■ **Task**: Below are entries. Reproduce exactly the lines between the line holding "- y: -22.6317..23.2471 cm" and the line holding "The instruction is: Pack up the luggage", inclusive, and only those.
(Data provided Opens)
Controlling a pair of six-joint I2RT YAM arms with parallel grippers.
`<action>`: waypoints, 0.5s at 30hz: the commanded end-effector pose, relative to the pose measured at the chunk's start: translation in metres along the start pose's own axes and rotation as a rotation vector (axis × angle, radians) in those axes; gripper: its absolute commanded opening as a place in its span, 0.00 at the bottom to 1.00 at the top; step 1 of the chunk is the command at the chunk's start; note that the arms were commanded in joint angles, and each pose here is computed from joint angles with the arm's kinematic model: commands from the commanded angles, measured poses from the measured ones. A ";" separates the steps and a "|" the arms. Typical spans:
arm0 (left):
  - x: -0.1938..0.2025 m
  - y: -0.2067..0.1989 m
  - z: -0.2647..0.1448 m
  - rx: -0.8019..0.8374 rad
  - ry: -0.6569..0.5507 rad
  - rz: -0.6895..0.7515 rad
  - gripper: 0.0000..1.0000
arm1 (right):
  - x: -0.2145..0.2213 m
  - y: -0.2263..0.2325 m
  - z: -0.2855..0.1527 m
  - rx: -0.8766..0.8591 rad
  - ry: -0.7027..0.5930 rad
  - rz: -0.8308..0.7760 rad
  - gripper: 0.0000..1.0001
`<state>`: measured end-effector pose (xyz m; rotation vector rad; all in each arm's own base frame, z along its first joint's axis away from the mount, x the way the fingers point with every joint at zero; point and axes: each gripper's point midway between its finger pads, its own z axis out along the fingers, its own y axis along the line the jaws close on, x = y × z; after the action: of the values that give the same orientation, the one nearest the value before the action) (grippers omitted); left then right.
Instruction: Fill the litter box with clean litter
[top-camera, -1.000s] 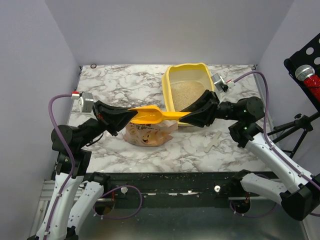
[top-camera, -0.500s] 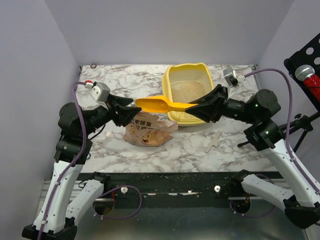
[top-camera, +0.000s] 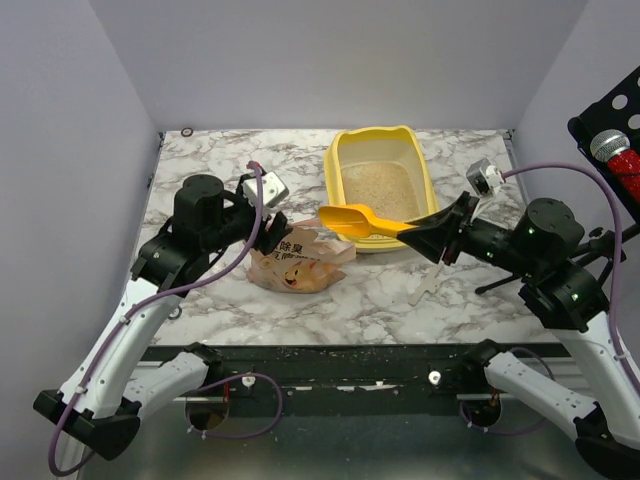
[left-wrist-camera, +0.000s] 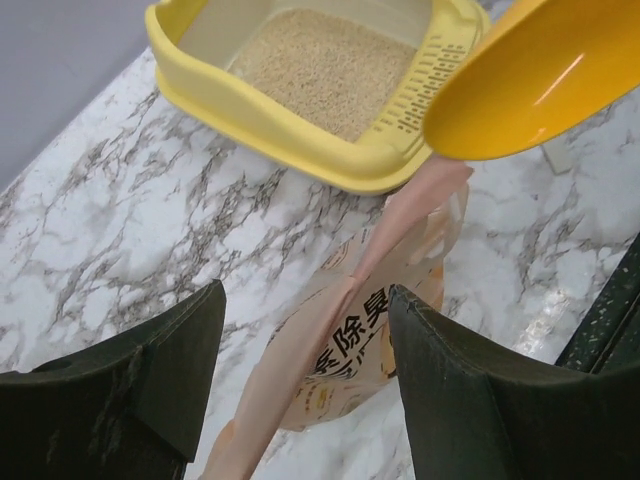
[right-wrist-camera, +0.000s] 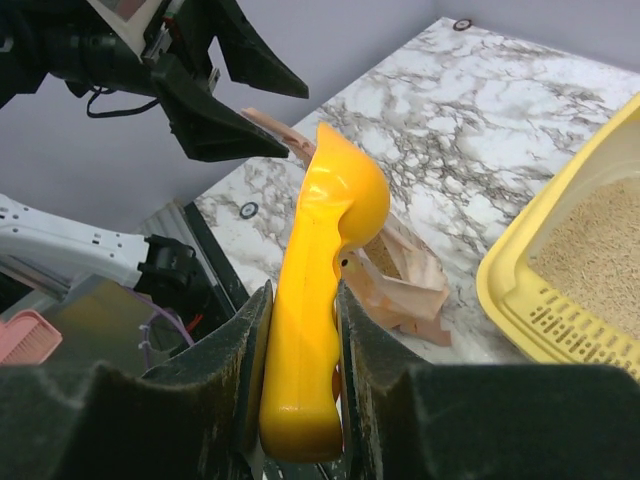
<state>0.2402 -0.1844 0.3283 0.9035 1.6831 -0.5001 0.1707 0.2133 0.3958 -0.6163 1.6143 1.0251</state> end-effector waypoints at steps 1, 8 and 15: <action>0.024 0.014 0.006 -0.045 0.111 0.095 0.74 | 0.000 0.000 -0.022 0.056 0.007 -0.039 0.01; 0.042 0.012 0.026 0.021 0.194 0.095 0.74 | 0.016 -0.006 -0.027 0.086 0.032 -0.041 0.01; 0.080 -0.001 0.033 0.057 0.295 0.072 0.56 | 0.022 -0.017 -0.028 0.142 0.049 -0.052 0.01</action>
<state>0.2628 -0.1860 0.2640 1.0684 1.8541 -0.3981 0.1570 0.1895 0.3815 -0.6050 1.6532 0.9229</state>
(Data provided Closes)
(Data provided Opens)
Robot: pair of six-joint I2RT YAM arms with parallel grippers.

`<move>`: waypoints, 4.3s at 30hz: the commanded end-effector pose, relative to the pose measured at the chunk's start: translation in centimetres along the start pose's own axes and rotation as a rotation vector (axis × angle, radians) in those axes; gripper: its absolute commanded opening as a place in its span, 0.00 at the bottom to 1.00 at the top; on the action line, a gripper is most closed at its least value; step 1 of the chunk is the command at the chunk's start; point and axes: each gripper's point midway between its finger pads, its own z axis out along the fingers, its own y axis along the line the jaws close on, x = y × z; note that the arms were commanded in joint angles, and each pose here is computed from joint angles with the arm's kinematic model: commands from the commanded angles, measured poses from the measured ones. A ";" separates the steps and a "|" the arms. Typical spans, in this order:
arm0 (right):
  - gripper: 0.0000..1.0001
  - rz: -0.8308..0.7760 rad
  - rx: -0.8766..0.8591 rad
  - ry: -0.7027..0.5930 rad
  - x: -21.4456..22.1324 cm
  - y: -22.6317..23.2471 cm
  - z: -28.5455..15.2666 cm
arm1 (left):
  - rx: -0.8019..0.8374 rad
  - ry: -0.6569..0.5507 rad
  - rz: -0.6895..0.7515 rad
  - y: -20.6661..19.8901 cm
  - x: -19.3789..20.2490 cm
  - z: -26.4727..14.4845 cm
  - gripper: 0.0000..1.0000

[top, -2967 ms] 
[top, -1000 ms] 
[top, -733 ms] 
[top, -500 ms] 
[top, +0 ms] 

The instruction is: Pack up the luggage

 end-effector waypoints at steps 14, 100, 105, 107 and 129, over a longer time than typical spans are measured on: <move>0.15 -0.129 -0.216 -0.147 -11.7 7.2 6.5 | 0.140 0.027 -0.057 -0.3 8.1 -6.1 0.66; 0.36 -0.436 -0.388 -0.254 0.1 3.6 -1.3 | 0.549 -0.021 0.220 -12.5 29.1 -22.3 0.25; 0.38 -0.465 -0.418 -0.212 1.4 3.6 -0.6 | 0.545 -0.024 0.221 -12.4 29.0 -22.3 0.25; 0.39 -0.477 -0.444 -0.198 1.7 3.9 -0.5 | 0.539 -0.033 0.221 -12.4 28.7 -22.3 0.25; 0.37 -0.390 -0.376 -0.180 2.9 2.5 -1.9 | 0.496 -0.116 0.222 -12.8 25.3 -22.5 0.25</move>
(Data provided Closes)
■ **Result of the exercise**:
  - y: -22.6317..23.2471 cm
  - z: -28.5455..15.2666 cm
arm1 (left):
  - rx: -0.8019..0.8374 rad
  - ry: -0.6569..0.5507 rad
  - rz: -0.6895..0.7515 rad
  - y: -20.6661..19.8901 cm
  - x: -19.3789..20.2490 cm
  - z: -26.4727..14.4845 cm
  - gripper: 0.0000..1.0000

[top, -2967 ms] 
[top, -1000 ms] 
[top, -733 ms] 
[top, -500 ms] 
[top, +0 ms] 

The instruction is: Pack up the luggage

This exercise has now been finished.